Discipline comes into it. I set myself a weekly word count of 10,000 words. Weekly, not daily, because the available time to write each day can vary unexpectedly. Most mornings I try to get 500 words done before the household mayhem starts. Last thing at night, I do my best to plough through another 500 to 1,000. The rest gets squeezed in in the odd ten or fifteen minutes here and there, while my wife’s putting the baby to sleep upstairs (after I’ve failed to do so) or when a morning appointment cancels. Or when the supermarket queue is taking longer than expected. I scribble longhand if necessary, on whatever materials are available. But I get those 10,000 words done. Sometimes more, sometimes less.

And that’s the key. Grind the words out. They don’t have to be perfect. They don’t have to be even remotely close to perfect. They can be revised, rejigged, even scrapped later on. But 10,000 words a week adds up, repeated over and over again. It leads to a full-length first draft of a novel in less than two months.

If there’s one thing I’m trying to get across in this egotistical, rambling screed, it’s that to be a writer, you have to write. Write as though you’re compelled to do so, even if at first you aren’t. Write for the sake of writing, no matter that what you’re producing isn’t what in more considered moments you actually want to say. Write until you get welts on your fingers, a squint in your eyes, crippling pains in your neck. That may not be particularly good medical counsel, but I’m off duty now... And it gets easier, believe me. The more you write, the less difficult consistent, on-demand writing becomes.
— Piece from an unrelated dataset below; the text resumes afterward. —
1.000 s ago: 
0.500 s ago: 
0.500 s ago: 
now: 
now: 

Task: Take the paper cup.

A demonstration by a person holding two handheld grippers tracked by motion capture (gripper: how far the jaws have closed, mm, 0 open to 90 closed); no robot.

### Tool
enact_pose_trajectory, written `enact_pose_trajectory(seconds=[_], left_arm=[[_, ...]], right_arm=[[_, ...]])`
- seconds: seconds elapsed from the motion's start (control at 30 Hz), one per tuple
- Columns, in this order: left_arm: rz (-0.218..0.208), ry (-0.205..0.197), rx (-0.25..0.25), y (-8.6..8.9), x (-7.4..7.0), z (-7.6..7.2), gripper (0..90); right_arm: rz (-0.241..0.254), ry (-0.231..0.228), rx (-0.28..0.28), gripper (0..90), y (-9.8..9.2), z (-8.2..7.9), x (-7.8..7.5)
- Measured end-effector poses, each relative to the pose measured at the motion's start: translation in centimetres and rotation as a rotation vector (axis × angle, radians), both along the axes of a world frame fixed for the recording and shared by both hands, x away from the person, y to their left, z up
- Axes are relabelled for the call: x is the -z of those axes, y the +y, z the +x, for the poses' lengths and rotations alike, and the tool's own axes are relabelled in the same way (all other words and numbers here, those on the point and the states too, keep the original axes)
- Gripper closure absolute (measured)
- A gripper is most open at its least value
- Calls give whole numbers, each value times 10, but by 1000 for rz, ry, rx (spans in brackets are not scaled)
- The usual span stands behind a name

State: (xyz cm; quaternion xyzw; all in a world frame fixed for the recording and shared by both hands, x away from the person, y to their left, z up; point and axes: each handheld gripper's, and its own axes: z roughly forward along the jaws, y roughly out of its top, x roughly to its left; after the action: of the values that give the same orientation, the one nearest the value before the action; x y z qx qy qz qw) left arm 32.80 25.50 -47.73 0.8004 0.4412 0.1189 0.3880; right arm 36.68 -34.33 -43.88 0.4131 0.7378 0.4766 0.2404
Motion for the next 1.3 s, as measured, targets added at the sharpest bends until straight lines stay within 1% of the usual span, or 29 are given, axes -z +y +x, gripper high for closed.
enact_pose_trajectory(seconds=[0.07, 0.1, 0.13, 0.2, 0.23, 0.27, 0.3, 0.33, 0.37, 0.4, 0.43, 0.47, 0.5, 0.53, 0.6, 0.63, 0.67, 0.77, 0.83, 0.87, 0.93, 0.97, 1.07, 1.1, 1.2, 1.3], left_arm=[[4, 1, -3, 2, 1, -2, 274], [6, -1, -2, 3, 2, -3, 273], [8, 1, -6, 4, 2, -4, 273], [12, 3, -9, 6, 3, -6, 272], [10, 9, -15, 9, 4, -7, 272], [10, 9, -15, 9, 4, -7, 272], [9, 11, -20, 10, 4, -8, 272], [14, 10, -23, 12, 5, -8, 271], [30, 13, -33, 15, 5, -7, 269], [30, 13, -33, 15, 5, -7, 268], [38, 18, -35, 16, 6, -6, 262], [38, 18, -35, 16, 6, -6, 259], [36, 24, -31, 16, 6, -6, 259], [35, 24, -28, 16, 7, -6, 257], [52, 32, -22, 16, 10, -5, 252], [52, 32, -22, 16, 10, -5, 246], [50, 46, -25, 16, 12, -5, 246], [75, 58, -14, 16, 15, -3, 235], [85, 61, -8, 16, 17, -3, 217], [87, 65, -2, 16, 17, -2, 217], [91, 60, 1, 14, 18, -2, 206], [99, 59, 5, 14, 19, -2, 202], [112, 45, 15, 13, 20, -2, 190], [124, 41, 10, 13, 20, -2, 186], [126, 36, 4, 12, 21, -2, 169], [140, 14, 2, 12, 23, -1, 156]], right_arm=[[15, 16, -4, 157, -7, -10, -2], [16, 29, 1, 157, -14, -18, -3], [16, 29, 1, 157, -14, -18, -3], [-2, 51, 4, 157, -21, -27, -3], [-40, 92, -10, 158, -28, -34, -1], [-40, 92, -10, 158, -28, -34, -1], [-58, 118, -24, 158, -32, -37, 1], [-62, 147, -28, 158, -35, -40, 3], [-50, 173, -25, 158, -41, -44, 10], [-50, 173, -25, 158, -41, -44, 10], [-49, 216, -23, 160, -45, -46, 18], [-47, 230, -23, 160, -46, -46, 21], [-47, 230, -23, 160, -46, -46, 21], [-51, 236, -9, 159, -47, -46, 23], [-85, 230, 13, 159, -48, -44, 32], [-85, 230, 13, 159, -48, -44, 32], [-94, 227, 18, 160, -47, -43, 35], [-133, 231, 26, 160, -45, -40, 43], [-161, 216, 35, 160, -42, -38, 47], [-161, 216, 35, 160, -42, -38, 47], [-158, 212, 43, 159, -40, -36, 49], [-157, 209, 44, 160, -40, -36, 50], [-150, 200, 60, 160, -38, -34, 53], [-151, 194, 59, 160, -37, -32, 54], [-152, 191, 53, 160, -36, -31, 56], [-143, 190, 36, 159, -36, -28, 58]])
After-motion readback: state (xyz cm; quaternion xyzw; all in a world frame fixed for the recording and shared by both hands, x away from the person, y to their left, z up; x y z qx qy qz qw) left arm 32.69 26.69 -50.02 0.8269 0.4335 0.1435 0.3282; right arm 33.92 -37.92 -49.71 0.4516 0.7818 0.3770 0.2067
By the way, my books mostly have very little to do with the subject matter of my day job. I write to escape. My novels cross genres, but are for the most part action/espionage thrillers, sort of in the Bourne mould but with a darker and more British twist.

If you’d like to try one of my books, I can’t recommend better than my debut, RATCATCHER, which is downloadable for free on all platforms. Why free? Because I’m confident that, if you enjoy it, you’ll be sufficiently hooked to devour the rest of the series.
Here are the links:
Barnes & Noble: http://bit.ly/18FrN0c

If you’re a writer just starting out... hit those keys. Do it now. Don’t hesitate, don’t let excuses put you off. You can do it.


Lydia Bennet said…
thanks for this Tim! this is like the 'morning pages' exercise from The Artist's Way and is a good way to break through blocks too. I will check out your books! My latest thriller has consultant surgeons as murder victims so perhaps might not appeal to you!
Lee said…
I admire your discipline - and second your word-count method. It helps me as well.
Bill Kirton said…
You put me to shame, Tim. The sort of sand that gets dribbled into my pebble jar consists mainly of displacement activities (and the pebbles aren't all that big either). An upbeat, interesting post like this might get myself and a few others moving. Thanks.
Tim Stevens said…
Thanks, everyone. Lydia, don't worry - you can plunge your knives into surgeons to your heart's content (that's what they do to other people, after all). As long as the perpetrator's not a psychiatrist, mind...
julia jones said…
Well done Tim - keep at it!
@Ruby_Barnes said…
Good post, Tim. You're a paragon of productivity. It's absolutely the only way to get ahead as an indie - produce, produce, produce - and you show great discipline in balancing all the demands upon your time. The writing's not bad either!
Dennis Hamley said…
Thanks Tim, that's terrific. A master-class in time management. But oh, if only I had your energy.